Summary. The paper presents a framework that integrates AFL++ with stateful SystemC-TLM virtual prototypes for fuzzing embedded software. Fuzzer inputs are injected directly into peripheral models to produce realistic side effects such as interrupts and FIFO updates, claiming to eliminate false positives from user-mode abstractions while achieving comparable code coverage and execution performance to state-of-the-art tools on embedded workloads.
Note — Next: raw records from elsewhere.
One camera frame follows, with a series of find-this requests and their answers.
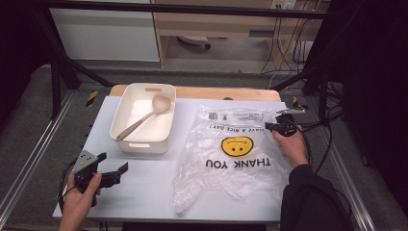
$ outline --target white plastic bin
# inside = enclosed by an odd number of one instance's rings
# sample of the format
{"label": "white plastic bin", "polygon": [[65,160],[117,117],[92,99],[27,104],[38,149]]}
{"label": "white plastic bin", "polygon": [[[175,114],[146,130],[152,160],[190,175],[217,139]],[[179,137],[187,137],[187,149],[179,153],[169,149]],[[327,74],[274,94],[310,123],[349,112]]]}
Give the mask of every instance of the white plastic bin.
{"label": "white plastic bin", "polygon": [[153,111],[152,99],[164,94],[171,99],[171,106],[155,114],[140,125],[123,141],[115,141],[123,152],[165,153],[170,145],[168,135],[174,116],[176,89],[172,85],[132,84],[123,93],[111,126],[111,138]]}

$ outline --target spatula handle
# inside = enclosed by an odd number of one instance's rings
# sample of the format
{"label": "spatula handle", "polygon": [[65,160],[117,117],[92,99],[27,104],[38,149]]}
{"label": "spatula handle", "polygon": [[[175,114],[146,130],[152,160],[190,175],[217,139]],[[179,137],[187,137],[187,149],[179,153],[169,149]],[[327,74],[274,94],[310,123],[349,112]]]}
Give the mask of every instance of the spatula handle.
{"label": "spatula handle", "polygon": [[133,131],[135,131],[145,120],[147,120],[149,117],[154,115],[154,112],[151,112],[147,115],[145,115],[143,118],[139,119],[136,123],[132,124],[130,127],[126,128],[123,132],[121,132],[117,137],[116,141],[122,141],[123,139],[127,138]]}

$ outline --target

Significance. If the empirical claims hold under rigorous validation, the work could meaningfully advance pre-silicon testing for embedded systems by enabling peripheral-accurate fuzzing without the typical trade-offs between simulation speed and realism.

major comments (2)

Experimental Evaluation section: the central claim that the approach 'eliminates false positives' is asserted without any description of the methodology used to identify, count, or classify false positives, the specific workloads chosen, or statistical analysis of results; this leaves the primary contribution unsupported by visible evidence.
Framework Integration section: the description of direct input injection into SystemC-TLM peripheral models and maintenance of state across fuzzing iterations lacks concrete details on implementation (e.g., how interrupts are triggered or how simulation state is reset between test cases), making it impossible to assess whether the claimed realism is achieved without introducing new artifacts.

minor comments (2)

Abstract: the performance and coverage comparison is stated as 'comparable' but provides no quantitative metrics or baselines, which should be summarized even at a high level.
The paper would benefit from a dedicated threats-to-validity subsection addressing the fidelity of the SystemC-TLM models used.
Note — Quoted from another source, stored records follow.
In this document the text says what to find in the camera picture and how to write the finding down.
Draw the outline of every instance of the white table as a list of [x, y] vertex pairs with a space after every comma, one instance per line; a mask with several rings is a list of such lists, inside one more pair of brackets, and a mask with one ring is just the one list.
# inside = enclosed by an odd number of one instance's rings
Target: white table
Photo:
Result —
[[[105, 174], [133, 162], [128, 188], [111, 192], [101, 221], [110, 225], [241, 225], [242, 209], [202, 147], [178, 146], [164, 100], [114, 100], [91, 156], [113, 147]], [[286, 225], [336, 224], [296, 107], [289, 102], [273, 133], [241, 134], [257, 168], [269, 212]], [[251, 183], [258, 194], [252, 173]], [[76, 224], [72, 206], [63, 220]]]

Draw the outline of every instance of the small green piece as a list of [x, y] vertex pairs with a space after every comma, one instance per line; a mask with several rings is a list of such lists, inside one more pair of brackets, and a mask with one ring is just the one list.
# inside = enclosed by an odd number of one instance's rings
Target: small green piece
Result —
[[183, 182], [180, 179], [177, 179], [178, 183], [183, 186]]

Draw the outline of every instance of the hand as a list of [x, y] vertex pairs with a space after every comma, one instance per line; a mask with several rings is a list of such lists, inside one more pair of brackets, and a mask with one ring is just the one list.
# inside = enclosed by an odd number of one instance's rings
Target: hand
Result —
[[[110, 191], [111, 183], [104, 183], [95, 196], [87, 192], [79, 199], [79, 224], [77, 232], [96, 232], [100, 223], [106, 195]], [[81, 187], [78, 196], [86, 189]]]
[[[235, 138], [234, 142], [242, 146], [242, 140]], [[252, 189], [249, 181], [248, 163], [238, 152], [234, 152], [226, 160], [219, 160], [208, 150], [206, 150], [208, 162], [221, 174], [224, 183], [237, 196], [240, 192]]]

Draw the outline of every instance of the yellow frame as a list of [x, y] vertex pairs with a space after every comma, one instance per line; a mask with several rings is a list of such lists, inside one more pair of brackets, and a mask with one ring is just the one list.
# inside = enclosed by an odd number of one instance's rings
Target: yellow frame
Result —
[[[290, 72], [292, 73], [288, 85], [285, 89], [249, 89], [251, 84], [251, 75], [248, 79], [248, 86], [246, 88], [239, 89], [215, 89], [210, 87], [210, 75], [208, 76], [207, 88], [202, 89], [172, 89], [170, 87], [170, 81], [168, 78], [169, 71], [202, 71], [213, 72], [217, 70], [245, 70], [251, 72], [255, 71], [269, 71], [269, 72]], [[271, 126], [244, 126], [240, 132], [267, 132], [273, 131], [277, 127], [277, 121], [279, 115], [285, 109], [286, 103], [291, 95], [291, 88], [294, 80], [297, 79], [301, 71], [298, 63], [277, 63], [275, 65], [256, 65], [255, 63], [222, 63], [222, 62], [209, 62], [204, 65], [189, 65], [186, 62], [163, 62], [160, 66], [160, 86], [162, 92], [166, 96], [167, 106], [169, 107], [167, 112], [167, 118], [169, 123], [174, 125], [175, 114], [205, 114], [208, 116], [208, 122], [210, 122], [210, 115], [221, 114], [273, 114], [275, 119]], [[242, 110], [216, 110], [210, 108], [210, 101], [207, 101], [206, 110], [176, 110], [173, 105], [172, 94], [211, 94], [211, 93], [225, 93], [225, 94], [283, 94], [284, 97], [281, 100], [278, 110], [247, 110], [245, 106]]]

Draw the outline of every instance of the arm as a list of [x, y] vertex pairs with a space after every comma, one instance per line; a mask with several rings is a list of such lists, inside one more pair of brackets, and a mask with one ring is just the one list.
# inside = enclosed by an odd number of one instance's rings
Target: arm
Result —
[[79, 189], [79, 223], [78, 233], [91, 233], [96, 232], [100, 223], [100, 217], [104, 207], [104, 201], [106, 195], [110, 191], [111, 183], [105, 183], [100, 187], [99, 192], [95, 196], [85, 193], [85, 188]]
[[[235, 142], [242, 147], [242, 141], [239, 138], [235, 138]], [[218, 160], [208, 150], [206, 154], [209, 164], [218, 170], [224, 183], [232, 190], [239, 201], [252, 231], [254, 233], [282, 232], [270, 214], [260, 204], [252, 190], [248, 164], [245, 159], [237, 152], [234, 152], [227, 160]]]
Simulated Author's Rebuttal

2 responses · 0 unresolved

We thank the referee for the constructive comments, which highlight areas where the manuscript can be strengthened. We address each major comment below and will revise the paper to provide the requested details and clarifications.
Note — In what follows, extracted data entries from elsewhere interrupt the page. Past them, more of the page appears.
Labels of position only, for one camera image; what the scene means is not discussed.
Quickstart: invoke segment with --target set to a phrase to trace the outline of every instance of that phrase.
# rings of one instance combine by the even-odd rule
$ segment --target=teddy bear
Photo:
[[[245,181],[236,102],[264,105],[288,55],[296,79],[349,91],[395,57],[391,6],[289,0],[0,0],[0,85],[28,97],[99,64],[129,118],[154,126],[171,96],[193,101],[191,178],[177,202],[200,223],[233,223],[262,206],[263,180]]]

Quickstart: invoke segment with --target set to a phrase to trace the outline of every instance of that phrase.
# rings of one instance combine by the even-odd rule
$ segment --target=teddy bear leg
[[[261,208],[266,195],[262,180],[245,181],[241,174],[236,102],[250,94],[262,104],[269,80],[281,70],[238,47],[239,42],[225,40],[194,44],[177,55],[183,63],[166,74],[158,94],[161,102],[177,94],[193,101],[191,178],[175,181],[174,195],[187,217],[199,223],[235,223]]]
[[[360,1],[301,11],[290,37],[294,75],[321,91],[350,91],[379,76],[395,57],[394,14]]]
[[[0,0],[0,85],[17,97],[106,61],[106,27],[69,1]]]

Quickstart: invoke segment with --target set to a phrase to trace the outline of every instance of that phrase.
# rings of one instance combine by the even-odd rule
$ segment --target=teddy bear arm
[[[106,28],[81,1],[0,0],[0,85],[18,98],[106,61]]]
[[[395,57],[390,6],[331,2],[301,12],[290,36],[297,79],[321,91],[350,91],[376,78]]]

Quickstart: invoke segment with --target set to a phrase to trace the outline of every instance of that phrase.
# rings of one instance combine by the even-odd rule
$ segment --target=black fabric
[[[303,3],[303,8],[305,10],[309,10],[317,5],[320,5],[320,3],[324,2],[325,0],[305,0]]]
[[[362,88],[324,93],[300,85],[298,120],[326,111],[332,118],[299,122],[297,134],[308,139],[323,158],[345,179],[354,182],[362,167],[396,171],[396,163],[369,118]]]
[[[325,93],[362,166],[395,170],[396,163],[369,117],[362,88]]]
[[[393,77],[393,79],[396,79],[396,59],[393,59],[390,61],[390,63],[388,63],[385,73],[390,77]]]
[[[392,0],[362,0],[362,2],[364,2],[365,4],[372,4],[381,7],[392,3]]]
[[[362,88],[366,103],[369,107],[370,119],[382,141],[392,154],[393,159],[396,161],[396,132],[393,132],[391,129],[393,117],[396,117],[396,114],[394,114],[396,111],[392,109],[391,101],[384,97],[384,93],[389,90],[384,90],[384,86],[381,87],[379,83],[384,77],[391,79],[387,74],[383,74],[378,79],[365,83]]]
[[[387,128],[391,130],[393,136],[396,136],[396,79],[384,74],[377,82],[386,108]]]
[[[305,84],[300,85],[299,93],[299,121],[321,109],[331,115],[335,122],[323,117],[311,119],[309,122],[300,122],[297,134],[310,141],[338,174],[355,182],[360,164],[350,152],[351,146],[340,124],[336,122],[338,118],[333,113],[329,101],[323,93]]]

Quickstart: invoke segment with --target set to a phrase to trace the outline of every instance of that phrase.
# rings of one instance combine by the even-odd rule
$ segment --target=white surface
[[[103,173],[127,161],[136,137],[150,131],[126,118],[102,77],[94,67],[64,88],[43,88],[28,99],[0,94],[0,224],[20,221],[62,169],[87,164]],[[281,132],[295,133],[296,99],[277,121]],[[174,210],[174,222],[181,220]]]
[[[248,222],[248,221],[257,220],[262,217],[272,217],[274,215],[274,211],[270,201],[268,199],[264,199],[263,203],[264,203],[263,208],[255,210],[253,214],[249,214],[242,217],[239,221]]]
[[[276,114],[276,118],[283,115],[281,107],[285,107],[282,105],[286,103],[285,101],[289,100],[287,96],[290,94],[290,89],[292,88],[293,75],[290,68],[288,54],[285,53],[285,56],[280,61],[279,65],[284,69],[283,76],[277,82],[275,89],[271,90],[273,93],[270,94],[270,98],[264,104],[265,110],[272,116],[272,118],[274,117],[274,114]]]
read point-by-point responses

Referee: Experimental Evaluation section: the central claim that the approach 'eliminates false positives' is asserted without any description of the methodology used to identify, count, or classify false positives, the specific workloads chosen, or statistical analysis of results; this leaves the primary contribution unsupported by visible evidence.

Authors: We agree that the Experimental Evaluation section would benefit from an explicit description of the false-positive identification methodology. In the manuscript, false positives are characterized as crashes or anomalous behaviors observed under user-mode abstractions that do not occur on real hardware due to missing peripheral state; our results demonstrate zero such cases for the proposed approach across the evaluated embedded workloads while baselines exhibit them. To address the concern, we will add a dedicated subsection in the revised Experimental Evaluation that defines the classification criteria, lists the specific workloads (including benchmark names and sizes), and includes basic statistical reporting on the observed differences. This will make the supporting evidence fully transparent. revision: yes
Referee: Framework Integration section: the description of direct input injection into SystemC-TLM peripheral models and maintenance of state across fuzzing iterations lacks concrete details on implementation (e.g., how interrupts are triggered or how simulation state is reset between test cases), making it impossible to assess whether the claimed realism is achieved without introducing new artifacts.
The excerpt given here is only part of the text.